Mehmet Abidin Kartal

www.NurNet.org

Hazırlanınız…

İnsanların zamanlarının büyük bölümü gelecek hayatları için hazırlıklar yapmakla geçer İlkokuldan itibaren hayatımız sınavlara hazırlıklarla geçmeye başlar. . İlkokuldan itibaren başlayan sınav maratonu hiç bitmiyor. 5.Nisan 2015 tarihinde Hukuk’ ta okuyan kızım Ayşenur’u Yabancı dil sınavı için, İstanbul – Kağıthane’de Tülin Manço Ortaokuluna götürdüm. Sınav iki buçuk saat sürdü. Kızımın sınavdan çıkışını beklerken bu yazımın ana hatlarını not aldım ve bilgisayarın başına oturarak son şeklini verdim.

Hayatımızın tamamını kuşatan sınavlar yalnızca öğrencilik yıllarında değil, özel hayatımızda da sürüyor. Kpss, Yds, Tus, Ales ve daha birçok sınavdan, ehliyet sınavına hatta işe giriş mülakat sınavlarına kadar bilumum sınavlar hayatımızın değişmeyen bir parçasıdır.

İnsanın bir güzelliğe ya da uğrunda pek çok şeyi göze aldığı hedefine ulaşabilmesi için kimi zaman yıllarca süren bir çaba, bir hazırlık, kararlılık ve dirayet göstermesi, karşılaştığı zorlukları sabırla karşılaması gerekebilir. Bunların yanı sıra insanın maddi güç ya da toplum içinde itibar, şöhret ve belli bir kariyer elde etmek gibi hedefleri varsa; bunlar için de ciddi bir çaba sarf etmesi ve bazı zorlukları göze alması, karşılaştığı imtihanları başarı ile vermesi için ciddi hazırlıklar yapması gerekir. Hayatımız bir sınavdan ibaret.

Hayatımız sınav hazırlıkları yanında başka hazırlıklarında yaşandığı bir fırsatlar senaryosudur. Her sabah kalkarız işe gitmek için hazırlanırız. Okula gitmek için hazırlanırız. Futbol ve diğer branşlardaki takımlar, devamlı yapacakları maçlara hazırlanırlar. Askerin hayatı komutanın emirlerini yerine getirmenin hazırlıklarıyla geçer. Yazın kış hazırlıkları yaparız.
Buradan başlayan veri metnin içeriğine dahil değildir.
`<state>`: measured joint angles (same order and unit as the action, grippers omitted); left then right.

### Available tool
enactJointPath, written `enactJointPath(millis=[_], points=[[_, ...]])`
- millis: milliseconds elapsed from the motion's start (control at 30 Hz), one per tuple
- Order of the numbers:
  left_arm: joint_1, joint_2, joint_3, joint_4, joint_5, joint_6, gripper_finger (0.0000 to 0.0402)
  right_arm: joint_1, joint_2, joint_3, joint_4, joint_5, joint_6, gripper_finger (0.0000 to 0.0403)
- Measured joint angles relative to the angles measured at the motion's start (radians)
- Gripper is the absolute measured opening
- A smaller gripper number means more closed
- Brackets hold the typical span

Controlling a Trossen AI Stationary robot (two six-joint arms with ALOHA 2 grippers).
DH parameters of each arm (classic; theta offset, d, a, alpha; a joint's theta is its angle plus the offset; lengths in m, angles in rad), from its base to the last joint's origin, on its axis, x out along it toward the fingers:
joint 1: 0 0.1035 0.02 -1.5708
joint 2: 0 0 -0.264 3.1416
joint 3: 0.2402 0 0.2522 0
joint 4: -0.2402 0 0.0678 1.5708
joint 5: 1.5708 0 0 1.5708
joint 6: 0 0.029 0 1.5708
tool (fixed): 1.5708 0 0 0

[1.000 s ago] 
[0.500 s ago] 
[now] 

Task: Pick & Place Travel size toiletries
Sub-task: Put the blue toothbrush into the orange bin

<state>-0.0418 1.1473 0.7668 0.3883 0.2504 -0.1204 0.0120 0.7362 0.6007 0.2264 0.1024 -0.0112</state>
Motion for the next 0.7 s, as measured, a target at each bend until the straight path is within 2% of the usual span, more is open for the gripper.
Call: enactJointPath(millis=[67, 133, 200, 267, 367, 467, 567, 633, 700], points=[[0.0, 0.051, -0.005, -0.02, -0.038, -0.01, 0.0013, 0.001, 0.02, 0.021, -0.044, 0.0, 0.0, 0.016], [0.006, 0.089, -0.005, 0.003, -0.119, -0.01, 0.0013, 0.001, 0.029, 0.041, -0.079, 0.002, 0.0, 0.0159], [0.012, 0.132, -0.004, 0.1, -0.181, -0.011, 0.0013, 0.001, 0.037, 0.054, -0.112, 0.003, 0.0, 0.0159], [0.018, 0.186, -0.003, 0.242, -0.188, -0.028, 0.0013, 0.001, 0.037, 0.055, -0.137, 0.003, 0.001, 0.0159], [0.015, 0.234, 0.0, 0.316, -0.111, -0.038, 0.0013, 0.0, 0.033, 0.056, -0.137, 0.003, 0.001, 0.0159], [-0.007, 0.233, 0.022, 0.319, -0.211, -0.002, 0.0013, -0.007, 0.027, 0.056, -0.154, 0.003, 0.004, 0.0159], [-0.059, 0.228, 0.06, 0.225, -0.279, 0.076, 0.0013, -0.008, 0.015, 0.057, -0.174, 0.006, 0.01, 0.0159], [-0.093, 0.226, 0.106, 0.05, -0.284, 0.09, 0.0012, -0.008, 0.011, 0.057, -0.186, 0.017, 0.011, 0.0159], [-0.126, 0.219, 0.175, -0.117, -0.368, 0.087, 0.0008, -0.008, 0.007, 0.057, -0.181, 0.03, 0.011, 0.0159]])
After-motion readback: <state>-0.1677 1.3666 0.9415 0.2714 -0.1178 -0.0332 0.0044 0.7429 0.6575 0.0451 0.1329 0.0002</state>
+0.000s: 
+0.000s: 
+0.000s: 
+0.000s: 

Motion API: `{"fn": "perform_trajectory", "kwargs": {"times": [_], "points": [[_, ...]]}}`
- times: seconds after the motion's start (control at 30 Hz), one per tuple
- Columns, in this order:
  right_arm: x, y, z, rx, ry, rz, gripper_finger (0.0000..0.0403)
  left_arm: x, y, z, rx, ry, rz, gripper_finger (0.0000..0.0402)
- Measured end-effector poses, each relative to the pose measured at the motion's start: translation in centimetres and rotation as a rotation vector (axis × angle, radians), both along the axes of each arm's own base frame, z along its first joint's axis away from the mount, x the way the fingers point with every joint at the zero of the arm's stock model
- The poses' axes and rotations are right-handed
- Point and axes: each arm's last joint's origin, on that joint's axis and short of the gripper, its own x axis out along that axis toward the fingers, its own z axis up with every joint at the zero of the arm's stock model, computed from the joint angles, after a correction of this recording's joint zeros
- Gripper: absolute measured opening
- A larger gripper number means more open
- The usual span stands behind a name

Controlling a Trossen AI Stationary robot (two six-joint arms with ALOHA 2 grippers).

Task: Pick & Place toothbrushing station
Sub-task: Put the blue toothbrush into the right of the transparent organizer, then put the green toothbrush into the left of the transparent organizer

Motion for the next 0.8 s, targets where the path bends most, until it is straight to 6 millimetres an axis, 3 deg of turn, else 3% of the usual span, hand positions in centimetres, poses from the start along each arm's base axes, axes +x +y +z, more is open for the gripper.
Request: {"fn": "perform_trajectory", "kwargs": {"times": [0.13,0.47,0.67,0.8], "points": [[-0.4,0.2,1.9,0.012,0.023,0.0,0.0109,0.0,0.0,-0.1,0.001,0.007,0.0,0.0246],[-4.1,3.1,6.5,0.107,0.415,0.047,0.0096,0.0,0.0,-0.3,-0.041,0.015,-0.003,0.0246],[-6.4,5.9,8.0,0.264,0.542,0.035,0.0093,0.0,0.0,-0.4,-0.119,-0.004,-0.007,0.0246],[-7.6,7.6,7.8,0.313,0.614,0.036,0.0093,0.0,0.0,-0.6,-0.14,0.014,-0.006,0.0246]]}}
Arkadaşımızın, dostumuzun düğününe giderken hazırlanırız. Hayatımız boyunca yapacağımız değişik işler öncesi, yapacağımız işe, eyleme uygun bir hazırlık yaparız. Sınavlara hazırlık, yolculuğa hazırlık, işe hazırlık, evlenmeye hazırlık vs. Fani dünya hayatı için bin bir türlü çaba harcanıp hazırlıklar yapılır. Şüphesiz bunlar hayatın devamı için yapılması gereken şeylerdir. Ancak dünyaları için bunca hazırlıklar yapan bir çok insanın sıra ebedi hayatına gelince hiçbir hazırlıkları bulunmadığı, aksine böyle bir kaygı da taşımadıkları görülmektedir. Geçici hayatları için nice hazırlıklar yapan, ama ebedi olan ahiret hayatlarını ihmal eden insanların durumu çökmekte olan bir binanın boyasını yenileme çabasına benzemektedir. Doğru olan şüphesiz her iki dünya için de hazırlık yapmaktır.

 

Bişr-i Hafi hazretlerinin hastalığı sırasında talebelerinden birisi onu ziyarete gitti. Bişr-i Hafi’ye; “Bana nasihat et.” dedi. Bişr-i Hafi buyurdu ki: “Bir karınca vardı. Yazın taneleri toplar, kışın yerdi. Bir gün topladığı taneyi yemek üzere ağzına aldı. Tam bu sırada gelen bir kuş onun ağzındaki taneyi kaptı. Karınca topladığı şeyi yiyemedi ve emeline kavuşamadı. Dünyada insanlar da böyledir. Mal ve servet toplarlar. Onları ya başkaları alıp tüketir veya ölüm kuşu gelip o kimseyi alır da dünyadaki emeline kavuşamaz. Hal böyle olunca, dünyaya gönül vermemeli, ahiret için hazırlanmalıdır.”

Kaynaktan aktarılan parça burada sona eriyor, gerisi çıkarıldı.